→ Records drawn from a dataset
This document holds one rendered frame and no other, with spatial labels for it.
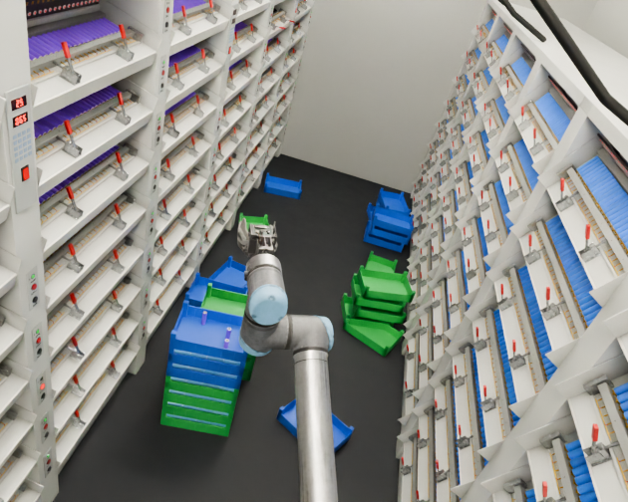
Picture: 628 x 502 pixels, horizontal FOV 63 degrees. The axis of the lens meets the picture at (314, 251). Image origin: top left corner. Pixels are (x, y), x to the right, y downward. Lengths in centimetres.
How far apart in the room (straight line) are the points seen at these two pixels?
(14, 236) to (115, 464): 126
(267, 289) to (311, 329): 19
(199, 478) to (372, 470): 76
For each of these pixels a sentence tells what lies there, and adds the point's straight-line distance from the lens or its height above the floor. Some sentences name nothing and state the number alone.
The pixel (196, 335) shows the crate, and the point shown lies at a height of 48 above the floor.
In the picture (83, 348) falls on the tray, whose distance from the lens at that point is 200.
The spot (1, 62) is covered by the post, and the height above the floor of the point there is 162.
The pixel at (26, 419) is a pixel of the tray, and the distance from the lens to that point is 183.
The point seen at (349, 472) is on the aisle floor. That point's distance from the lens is 248.
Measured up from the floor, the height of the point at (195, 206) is 56.
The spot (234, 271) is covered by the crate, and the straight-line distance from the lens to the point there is 327.
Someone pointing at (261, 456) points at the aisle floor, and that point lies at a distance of 242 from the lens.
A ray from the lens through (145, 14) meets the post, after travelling 177.
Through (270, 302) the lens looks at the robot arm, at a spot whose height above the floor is 123.
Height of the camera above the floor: 200
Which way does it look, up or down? 33 degrees down
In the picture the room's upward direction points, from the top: 16 degrees clockwise

→ PROMPT
As the answer, set down only the lines from the data above between the one holding "(14, 236) to (115, 464): 126" and the one holding "For each of", inclusive, exactly as they read.

→ ANSWER BOX
(14, 236) to (115, 464): 126
(267, 289) to (311, 329): 19
(199, 478) to (372, 470): 76
For each of these pixels a sentence tells what lies there, and adds the point's straight-line distance from the lens or its height above the floor. Some sentences name nothing and state the number alone.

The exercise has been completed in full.